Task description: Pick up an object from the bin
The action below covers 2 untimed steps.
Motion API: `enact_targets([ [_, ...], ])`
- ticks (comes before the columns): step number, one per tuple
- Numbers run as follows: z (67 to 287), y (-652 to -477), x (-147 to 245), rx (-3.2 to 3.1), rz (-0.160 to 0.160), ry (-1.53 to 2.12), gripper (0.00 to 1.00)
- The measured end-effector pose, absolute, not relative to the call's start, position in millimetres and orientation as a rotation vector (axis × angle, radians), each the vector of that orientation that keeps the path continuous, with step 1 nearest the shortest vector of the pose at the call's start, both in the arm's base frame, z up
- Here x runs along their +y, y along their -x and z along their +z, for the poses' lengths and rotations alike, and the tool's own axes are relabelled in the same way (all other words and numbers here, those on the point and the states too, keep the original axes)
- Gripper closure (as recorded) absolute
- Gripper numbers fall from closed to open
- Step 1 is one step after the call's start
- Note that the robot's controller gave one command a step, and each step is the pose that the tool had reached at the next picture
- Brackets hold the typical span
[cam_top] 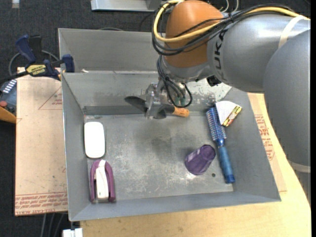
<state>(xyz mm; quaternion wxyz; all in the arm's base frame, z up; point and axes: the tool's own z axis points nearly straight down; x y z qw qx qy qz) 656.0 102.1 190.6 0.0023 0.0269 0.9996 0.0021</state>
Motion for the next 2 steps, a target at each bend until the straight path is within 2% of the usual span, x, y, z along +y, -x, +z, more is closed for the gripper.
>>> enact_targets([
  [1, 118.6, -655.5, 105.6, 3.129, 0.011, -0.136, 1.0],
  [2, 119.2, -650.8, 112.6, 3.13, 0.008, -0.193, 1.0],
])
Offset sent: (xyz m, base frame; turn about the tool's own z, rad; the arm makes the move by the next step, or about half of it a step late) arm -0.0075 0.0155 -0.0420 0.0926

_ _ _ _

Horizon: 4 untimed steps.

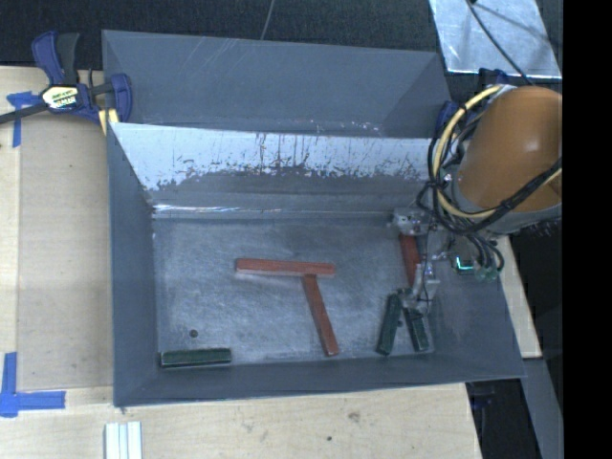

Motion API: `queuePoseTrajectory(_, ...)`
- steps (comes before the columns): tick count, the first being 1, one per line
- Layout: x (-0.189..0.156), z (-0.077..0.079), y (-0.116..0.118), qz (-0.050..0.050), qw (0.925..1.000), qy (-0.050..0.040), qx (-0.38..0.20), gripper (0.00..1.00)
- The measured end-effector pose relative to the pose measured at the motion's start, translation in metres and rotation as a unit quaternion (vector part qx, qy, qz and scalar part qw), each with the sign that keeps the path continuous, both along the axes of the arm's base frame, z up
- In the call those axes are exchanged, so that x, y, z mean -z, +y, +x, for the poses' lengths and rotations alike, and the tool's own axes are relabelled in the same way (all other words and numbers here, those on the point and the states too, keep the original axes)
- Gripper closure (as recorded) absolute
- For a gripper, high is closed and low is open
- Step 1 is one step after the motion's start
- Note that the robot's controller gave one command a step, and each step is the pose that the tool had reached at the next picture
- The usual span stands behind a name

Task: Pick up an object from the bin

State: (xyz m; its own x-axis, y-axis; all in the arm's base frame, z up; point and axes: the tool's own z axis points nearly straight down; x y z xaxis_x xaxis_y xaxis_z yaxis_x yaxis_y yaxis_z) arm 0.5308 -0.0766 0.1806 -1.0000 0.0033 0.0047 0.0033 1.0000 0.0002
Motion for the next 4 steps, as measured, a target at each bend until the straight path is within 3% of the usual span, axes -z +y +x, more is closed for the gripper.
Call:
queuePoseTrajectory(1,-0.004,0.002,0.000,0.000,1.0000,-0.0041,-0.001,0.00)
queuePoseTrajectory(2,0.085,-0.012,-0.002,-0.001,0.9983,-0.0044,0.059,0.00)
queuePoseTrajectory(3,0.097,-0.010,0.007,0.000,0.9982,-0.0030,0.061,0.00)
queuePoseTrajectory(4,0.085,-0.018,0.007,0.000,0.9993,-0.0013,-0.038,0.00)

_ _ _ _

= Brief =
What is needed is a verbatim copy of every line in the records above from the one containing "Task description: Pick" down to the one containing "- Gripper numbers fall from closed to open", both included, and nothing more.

= Exercise output =
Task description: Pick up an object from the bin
The action below covers 2 untimed steps.
Motion API: `enact_targets([ [_, ...], ])`
- ticks (comes before the columns): step number, one per tuple
- Numbers run as follows: z (67 to 287), y (-652 to -477), x (-147 to 245), rx (-3.2 to 3.1), rz (-0.160 to 0.160), ry (-1.53 to 2.12), gripper (0.00 to 1.00)
- The measured end-effector pose, absolute, not relative to the call's start, position in millimetres and orientation as a rotation vector (axis × angle, radians), each the vector of that orientation that keeps the path continuous, with step 1 nearest the shortest vector of the pose at the call's start, both in the arm's base frame, z up
- Here x runs along their +y, y along their -x and z along their +z, for the poses' lengths and rotations alike, and the tool's own axes are relabelled in the same way (all other words and numbers here, those on the point and the states too, keep the original axes)
- Gripper closure (as recorded) absolute
- Gripper numbers fall from closed to open

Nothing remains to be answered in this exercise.